WHAT THE EXERCISE ASKS
All that should appear is the run of lines from the one containing "target: wooden table" through the end of the records, each repeated exactly.

DATA
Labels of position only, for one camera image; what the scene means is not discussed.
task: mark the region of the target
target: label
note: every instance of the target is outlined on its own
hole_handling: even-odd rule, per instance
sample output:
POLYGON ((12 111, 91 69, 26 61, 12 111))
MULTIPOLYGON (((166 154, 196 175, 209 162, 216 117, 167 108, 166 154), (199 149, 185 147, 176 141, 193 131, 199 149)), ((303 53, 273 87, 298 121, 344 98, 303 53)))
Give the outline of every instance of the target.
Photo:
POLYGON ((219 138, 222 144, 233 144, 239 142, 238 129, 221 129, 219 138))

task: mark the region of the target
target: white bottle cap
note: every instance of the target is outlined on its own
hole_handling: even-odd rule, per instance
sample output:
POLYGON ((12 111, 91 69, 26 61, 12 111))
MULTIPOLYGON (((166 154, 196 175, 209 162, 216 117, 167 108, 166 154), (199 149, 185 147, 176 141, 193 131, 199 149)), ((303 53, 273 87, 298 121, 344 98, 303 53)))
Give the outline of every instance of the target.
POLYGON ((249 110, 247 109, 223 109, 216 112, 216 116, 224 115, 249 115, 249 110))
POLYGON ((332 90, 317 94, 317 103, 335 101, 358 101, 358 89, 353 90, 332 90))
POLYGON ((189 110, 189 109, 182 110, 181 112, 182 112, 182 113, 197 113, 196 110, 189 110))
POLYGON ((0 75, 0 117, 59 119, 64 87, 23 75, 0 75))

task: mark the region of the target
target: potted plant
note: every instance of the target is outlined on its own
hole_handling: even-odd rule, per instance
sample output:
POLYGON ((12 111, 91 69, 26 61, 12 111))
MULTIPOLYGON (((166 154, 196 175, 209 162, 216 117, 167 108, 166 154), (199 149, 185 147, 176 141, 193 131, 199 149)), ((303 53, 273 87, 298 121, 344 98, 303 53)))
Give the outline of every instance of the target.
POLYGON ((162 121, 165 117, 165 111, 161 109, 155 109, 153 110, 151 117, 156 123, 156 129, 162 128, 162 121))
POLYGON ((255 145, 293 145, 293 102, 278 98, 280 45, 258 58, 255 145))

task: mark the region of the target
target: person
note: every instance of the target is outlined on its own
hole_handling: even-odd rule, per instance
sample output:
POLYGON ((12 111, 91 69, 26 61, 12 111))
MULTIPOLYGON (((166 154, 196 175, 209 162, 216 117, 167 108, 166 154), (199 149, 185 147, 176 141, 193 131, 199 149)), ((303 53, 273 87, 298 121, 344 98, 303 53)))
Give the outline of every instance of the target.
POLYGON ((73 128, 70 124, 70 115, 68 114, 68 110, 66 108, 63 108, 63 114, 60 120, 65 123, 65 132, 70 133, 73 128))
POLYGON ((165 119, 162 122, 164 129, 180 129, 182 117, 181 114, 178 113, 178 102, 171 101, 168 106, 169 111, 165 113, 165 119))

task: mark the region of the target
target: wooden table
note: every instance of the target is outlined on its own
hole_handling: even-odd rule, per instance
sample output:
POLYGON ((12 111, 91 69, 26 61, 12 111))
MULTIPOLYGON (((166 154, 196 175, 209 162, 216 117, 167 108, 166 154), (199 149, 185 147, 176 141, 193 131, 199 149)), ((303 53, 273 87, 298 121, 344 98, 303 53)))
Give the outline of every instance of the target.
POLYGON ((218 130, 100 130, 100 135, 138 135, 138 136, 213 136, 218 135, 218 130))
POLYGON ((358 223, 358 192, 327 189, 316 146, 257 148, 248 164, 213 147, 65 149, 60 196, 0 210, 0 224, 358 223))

COMPLETED TASK
target: wooden table
note: every instance of the target is outlined on its own
hole_handling: even-odd rule, per instance
sample output:
POLYGON ((12 111, 91 69, 26 61, 12 111))
MULTIPOLYGON (((166 154, 196 175, 209 162, 216 117, 167 108, 166 154), (199 149, 185 147, 176 141, 193 131, 199 149)), ((303 53, 273 87, 298 121, 344 98, 303 53)))
Give the outline of every instance of the target.
POLYGON ((218 130, 100 130, 100 135, 138 135, 138 136, 213 136, 218 135, 218 130))
POLYGON ((358 223, 358 192, 327 189, 316 146, 257 148, 248 164, 213 147, 65 149, 60 196, 0 210, 0 224, 358 223))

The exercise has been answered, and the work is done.